_MATERIAL FOR THE TASK:_
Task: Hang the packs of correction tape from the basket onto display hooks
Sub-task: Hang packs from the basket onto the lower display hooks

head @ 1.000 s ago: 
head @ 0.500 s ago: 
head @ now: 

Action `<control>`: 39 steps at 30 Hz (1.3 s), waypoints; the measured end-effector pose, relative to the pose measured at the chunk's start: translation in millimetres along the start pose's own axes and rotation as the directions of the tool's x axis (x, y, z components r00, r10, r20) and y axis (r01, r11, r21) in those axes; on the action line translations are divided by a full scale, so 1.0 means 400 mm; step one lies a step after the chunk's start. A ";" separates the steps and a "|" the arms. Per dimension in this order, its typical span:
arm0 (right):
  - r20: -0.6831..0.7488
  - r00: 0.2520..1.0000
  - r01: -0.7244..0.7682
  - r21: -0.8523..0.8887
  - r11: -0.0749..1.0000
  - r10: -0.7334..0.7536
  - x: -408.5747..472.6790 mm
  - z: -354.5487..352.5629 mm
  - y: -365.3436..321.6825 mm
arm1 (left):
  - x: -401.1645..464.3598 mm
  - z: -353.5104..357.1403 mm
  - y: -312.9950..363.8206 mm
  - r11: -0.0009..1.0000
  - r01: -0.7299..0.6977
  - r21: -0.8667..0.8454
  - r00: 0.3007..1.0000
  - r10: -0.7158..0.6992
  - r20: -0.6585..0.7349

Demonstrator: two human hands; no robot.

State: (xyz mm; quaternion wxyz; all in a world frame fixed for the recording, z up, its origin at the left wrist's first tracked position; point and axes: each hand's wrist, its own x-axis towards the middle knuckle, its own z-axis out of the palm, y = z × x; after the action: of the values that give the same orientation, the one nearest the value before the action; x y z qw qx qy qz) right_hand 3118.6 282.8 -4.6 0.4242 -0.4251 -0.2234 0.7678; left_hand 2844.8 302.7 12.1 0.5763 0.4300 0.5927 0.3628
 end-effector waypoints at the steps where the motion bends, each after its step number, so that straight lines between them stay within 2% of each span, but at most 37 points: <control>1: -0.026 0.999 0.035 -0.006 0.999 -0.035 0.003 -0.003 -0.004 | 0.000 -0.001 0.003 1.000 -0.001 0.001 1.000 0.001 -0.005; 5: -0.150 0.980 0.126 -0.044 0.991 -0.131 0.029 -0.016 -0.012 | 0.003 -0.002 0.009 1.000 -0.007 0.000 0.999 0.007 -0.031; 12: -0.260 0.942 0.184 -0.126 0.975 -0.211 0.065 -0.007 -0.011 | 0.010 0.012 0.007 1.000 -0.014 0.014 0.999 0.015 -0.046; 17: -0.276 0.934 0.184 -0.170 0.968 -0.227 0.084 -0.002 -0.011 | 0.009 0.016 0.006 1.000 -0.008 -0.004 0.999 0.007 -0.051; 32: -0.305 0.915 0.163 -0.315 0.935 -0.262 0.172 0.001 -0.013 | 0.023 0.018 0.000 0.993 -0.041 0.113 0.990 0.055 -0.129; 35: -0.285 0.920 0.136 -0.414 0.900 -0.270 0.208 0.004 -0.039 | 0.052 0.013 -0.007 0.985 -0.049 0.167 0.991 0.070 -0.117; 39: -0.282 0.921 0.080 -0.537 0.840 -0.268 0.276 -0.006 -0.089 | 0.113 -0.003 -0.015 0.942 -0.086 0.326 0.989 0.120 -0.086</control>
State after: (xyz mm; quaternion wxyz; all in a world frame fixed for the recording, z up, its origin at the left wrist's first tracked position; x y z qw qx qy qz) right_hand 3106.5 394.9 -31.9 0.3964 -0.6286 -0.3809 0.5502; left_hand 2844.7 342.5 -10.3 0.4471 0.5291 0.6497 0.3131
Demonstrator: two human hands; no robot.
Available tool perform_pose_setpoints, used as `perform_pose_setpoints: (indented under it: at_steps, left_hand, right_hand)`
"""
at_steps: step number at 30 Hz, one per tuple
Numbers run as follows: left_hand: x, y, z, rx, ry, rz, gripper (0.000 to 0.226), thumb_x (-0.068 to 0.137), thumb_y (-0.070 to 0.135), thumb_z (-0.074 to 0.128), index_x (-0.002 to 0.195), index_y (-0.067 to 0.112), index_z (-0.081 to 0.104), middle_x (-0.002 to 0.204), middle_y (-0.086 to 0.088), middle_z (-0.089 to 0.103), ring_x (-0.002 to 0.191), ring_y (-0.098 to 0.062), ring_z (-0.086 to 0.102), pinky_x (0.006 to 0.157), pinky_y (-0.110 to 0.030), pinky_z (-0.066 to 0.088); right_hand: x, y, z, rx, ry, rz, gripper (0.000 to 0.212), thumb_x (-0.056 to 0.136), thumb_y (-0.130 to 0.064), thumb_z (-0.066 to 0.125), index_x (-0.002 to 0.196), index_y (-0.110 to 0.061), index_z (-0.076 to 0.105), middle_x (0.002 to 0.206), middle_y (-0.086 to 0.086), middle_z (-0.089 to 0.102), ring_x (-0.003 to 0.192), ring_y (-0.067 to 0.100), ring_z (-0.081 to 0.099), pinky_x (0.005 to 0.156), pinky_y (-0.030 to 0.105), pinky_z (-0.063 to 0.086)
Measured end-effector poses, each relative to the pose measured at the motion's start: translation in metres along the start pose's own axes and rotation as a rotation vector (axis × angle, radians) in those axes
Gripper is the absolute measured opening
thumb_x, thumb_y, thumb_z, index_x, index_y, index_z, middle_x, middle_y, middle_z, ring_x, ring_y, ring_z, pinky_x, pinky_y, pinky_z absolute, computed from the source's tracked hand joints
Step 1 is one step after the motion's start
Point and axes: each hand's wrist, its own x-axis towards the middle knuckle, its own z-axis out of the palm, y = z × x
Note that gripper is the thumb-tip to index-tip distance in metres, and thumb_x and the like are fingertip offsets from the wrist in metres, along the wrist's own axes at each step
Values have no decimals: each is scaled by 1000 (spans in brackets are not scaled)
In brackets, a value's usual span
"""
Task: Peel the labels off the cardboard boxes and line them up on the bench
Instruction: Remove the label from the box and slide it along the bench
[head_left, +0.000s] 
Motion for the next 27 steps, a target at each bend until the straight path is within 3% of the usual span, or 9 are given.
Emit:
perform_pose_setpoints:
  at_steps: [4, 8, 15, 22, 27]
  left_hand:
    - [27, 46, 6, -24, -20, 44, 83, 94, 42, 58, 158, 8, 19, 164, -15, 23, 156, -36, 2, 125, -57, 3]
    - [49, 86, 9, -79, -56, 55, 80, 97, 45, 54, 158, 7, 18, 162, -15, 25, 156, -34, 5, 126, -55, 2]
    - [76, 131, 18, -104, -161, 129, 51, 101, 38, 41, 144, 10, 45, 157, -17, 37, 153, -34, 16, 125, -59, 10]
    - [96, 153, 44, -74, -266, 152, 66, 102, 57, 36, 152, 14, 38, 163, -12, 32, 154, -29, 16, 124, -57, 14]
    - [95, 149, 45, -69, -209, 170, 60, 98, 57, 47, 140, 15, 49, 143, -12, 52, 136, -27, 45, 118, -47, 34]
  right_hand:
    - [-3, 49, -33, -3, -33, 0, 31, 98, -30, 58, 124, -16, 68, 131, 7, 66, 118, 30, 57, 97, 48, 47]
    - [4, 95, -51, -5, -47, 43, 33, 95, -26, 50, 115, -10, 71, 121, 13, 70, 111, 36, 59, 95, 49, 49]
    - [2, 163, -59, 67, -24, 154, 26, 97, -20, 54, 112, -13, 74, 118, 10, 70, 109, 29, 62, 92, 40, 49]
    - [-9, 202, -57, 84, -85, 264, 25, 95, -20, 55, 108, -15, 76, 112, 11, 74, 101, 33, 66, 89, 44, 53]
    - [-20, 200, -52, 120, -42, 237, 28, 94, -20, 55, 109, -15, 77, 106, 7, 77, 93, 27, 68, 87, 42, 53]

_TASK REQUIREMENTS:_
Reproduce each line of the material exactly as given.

_TASK RESULT:_
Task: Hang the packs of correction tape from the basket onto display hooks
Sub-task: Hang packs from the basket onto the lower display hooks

head @ 1.000 s ago: 
head @ 0.500 s ago: 
head @ now: 

Action `<control>`: 39 steps at 30 Hz (1.3 s), waypoints; the measured end-effector pose, relative to the pose measured at the chunk's start: translation in millimetres along the start pose's own axes and rotation as the directions of the tool's x axis (x, y, z components r00, r10, r20) and y axis (r01, r11, r21) in those axes; on the action line translations are divided by a full scale, so 1.0 means 400 mm; step one lies a step after the chunk's start. A ";" separates the steps and a "|" the arms. Per dimension in this order, its typical span:
arm0 (right):
  - r20: -0.6831..0.7488
  - r00: 0.2520..1.0000
  - r01: -0.7244..0.7682
  - r21: -0.8523..0.8887
  - r11: -0.0749..1.0000
  - r10: -0.7334..0.7536
  - x: -408.5747..472.6790 mm
  - z: -354.5487..352.5629 mm
  - y: -365.3436..321.6825 mm
arm1 (left):
  - x: -401.1645..464.3598 mm
  - z: -353.5104..357.1403 mm
  - y: -312.9950..363.8206 mm
  - r11: -0.0009..1.0000
  - r01: -0.7299..0.6977
  - r21: -0.8667..0.8454
  - r00: 0.3007..1.0000
  - r10: -0.7158..0.6992
  - r20: -0.6585..0.7349

Demonstrator: two human hands; no robot.

State: (xyz mm; quaternion wxyz; all in a world frame fixed for the recording, z up, its origin at the left wrist's first tracked position; point and axes: each hand's wrist, its own x-axis towards the middle knuckle, its own z-axis out of the palm, y = z × x; after the action: of the values that give the same orientation, the one nearest the value before the action; x y z qw qx qy qz) right_hand 3118.6 282.8 -4.6 0.4242 -0.4251 -0.2234 0.7678; left_hand 2844.8 302.7 12.1 0.5763 0.4300 0.5927 0.3628
 end-effector waypoints at the steps where the motion bends, each after its step number, so that straight lines between them stay within 2% of each span, but at most 37 points: <control>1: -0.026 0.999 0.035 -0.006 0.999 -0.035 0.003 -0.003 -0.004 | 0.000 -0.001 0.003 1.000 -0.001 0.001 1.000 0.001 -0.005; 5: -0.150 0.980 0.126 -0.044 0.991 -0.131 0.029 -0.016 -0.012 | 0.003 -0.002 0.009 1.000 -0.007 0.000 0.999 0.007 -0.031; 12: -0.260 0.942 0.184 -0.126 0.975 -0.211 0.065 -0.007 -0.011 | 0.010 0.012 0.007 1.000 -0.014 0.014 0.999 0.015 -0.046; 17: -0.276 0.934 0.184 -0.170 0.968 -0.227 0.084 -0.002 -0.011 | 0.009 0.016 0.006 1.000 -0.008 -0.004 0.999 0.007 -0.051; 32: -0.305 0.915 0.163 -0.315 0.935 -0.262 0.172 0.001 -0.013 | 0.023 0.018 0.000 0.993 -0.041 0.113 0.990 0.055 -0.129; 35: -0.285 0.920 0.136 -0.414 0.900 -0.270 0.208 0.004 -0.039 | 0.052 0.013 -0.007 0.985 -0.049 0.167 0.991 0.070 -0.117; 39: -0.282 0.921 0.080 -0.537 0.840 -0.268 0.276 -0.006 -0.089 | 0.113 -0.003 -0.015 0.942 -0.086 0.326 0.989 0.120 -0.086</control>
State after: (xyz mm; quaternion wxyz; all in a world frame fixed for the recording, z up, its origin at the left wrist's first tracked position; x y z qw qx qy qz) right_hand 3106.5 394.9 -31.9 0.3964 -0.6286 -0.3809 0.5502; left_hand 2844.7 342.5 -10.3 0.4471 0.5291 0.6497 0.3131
Demonstrator: two human hands; no robot.
Available tool perform_pose_setpoints, used as `perform_pose_setpoints: (indented under it: at_steps, left_hand, right_hand)`
"""
at_steps: step number at 30 Hz, one per tuple
Numbers run as follows: left_hand: x, y, z, rx, ry, rz, gripper (0.000 to 0.226), thumb_x (-0.068 to 0.137), thumb_y (-0.070 to 0.135), thumb_z (-0.074 to 0.128), index_x (-0.002 to 0.195), index_y (-0.067 to 0.112), index_z (-0.081 to 0.104), middle_x (-0.002 to 0.204), middle_y (-0.086 to 0.088), middle_z (-0.089 to 0.103), ring_x (-0.002 to 0.191), ring_y (-0.098 to 0.062), ring_z (-0.086 to 0.102), pinky_x (0.006 to 0.157), pinky_y (-0.110 to 0.030), pinky_z (-0.066 to 0.088); right_hand: x, y, z, rx, ry, rz, gripper (0.000 to 0.212), thumb_x (-0.056 to 0.136), thumb_y (-0.130 to 0.064), thumb_z (-0.066 to 0.125), index_x (-0.002 to 0.196), index_y (-0.110 to 0.061), index_z (-0.076 to 0.105), middle_x (0.002 to 0.206), middle_y (-0.086 to 0.086), middle_z (-0.089 to 0.102), ring_x (-0.003 to 0.192), ring_y (-0.067 to 0.100), ring_z (-0.081 to 0.099), pinky_x (0.005 to 0.156), pinky_y (-0.030 to 0.105), pinky_z (-0.063 to 0.086)
Measured end-effector poses, each relative to the pose measured at the motion's start: translation in metres along the start pose's own axes and rotation as a rotation vector (axis × angle, radians) in those axes
Gripper is the absolute measured opening
thumb_x, thumb_y, thumb_z, index_x, index_y, index_z, middle_x, middle_y, middle_z, ring_x, ring_y, ring_z, pinky_x, pinky_y, pinky_z absolute, computed from the source's tracked hand joints
Step 1 is one step after the motion's start
Point and axes: each hand's wrist, its own x-axis towards the middle knuckle, its own z-axis out of the palm, y = z × x
Note that gripper is the thumb-tip to index-tip distance in metres, and thumb_x and the like are fingertip offsets from the wrist in metres, along the wrist's own axes at each step
Values have no decimals: each is scaled by 1000 (spans in brackets are not scaled)
In brackets, a value's usual span
"""
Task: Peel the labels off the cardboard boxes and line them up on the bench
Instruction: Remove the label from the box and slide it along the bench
[head_left, +0.000s] 
Motion for the next 27 steps, a target at each bend until the straight path is within 3% of the usual span, or 9 are given.
Emit:
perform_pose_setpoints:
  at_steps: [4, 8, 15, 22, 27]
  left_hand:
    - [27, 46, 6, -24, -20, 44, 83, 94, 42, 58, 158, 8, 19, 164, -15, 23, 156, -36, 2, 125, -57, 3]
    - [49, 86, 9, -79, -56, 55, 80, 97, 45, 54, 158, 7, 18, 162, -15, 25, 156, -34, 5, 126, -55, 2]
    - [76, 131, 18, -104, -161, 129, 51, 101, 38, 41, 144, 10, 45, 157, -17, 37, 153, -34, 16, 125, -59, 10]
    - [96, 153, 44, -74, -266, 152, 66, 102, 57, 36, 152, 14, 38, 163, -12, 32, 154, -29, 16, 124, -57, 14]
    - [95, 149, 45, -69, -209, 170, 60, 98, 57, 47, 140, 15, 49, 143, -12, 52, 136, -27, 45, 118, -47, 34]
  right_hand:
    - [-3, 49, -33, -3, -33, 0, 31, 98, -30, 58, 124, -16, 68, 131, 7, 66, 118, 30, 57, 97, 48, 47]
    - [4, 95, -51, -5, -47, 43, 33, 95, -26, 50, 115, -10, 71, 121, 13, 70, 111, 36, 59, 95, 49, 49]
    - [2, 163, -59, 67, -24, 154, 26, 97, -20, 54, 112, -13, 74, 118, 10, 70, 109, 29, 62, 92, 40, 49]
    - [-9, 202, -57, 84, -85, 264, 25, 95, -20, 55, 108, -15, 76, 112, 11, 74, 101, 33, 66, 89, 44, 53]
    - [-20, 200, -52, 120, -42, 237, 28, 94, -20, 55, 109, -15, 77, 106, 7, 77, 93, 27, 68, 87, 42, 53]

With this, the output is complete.